Но что в этом плохого? Главное занятие в Тайра-Вирте – это рисование. Для хорошего художника всегда найдется работа.
– Со временем, Агустин, ты создашь свой портрет, свой Пейнтраддо Чиеву, и таким образом докажешь, что достоин стать одним из Вьехос Фратос. Он будет написан твоими слезами, потом, слюной, семенем и кровью. И его повесят в кречетте. – Андрее махнул рукой на стену в старой комнате с портретами ныне живущих иллюстраторов. – Как ты думаешь, что произойдет, если мы сожжем такой портрет?
Его слезы и пот, смешанные с чернилами. Сожгут… Четыре дня назад он весь покрылся сыпью, точно обгорел на солнце. Агустин задрожал, начал кашлять.
Гиаберто тут же вскочил на ноги.
– Не пугай мальчика, Андрео. Он еще не совсем поправился. Андрее с силой хлопнул рукой по спинке тяжелого кресла. Громкий звук раздался так неожиданно, что Агустин перестал кашлять и попытался взять себя в руки.
– Мальчик должен понять. Мы, Грихальва, не можем допустить, чтобы в наших рядах были Неоссо Иррадос. Он должен понять, что такое порядок, или он исчезнет из нашего клана. Мы подчиняемся. Мы служим. И за это получаем награду.

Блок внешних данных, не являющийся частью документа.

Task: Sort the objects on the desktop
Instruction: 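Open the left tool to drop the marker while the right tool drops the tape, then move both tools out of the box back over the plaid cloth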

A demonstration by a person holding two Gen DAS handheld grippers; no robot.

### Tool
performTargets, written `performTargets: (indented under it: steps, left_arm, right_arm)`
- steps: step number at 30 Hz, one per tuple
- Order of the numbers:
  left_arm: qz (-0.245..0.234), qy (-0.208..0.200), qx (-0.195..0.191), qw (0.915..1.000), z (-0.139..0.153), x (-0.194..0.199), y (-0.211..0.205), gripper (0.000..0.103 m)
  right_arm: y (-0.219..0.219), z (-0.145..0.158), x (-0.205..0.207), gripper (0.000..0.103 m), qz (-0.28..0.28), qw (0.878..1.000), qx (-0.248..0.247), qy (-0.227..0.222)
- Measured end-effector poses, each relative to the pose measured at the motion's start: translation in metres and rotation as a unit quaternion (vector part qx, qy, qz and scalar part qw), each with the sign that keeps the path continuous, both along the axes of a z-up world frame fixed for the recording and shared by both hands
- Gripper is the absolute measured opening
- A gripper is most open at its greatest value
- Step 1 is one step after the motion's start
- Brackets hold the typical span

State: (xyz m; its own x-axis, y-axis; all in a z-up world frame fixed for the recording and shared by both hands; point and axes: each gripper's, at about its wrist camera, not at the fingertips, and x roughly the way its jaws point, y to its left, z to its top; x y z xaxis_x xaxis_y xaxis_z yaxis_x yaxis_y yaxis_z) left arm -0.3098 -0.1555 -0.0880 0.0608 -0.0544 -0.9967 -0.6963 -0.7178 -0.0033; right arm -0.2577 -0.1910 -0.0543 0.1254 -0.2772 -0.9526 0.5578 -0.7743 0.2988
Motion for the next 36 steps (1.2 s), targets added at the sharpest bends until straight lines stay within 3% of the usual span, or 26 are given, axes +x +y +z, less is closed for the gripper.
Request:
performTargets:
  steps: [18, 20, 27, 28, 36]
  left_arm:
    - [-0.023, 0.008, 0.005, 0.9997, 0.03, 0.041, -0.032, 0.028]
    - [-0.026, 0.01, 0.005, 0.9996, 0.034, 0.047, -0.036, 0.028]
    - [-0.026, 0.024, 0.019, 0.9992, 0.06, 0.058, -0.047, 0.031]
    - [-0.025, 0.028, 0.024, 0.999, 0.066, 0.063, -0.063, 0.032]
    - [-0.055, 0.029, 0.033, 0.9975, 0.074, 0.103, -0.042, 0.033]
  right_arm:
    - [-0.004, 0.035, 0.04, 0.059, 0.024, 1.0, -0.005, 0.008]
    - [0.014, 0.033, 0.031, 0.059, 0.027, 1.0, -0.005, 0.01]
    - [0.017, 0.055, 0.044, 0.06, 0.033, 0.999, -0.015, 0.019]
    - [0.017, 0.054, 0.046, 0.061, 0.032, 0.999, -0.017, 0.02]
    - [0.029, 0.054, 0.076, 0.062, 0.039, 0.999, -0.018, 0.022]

Точно так же девушкам Грихальва говорили, что они получат Одаренных сыновей, а лишенным Дара иллюстраторам обещали безопасность, жену и богатство Палассо. Элейна часто повторяла, что чувствует себя так, будто попала в западню. Агустин начал понимать, что она имела в виду.
– Агустин, – продолжал Андрео, – ты хочешь нам что-нибудь сказать?
"Я не желаю быть иллюстратором”. Агустин открыл рот, но не смог произнести этих слов. Он не вынесет их гнева, ненависти, брани. Он не в силах выступить против них.
– Я буду слушаться, – робко промолвил Агустин. Он ведь совсем один, он может только подчиниться им. Они его пугают. Они сильнее. Матра Дольча! Как противно все время бояться!
Андрее кивнул с довольным видом.
– Ты хороший мальчик, и ты станешь хорошим художником. Ты станешь служить семье, и наградой тебе будет процветание Грихальва. Ты понял?
– К-как же можно называть это Даром? – пролепетал Агустин. – Почему мы умираем такими молодыми? И такой ужасной смертью? Почему мы не имеем права на детей? Почему вы не в состоянии это изменить?
Андрее ласково улыбнулся, но Агустина его улыбка почему-то напугала.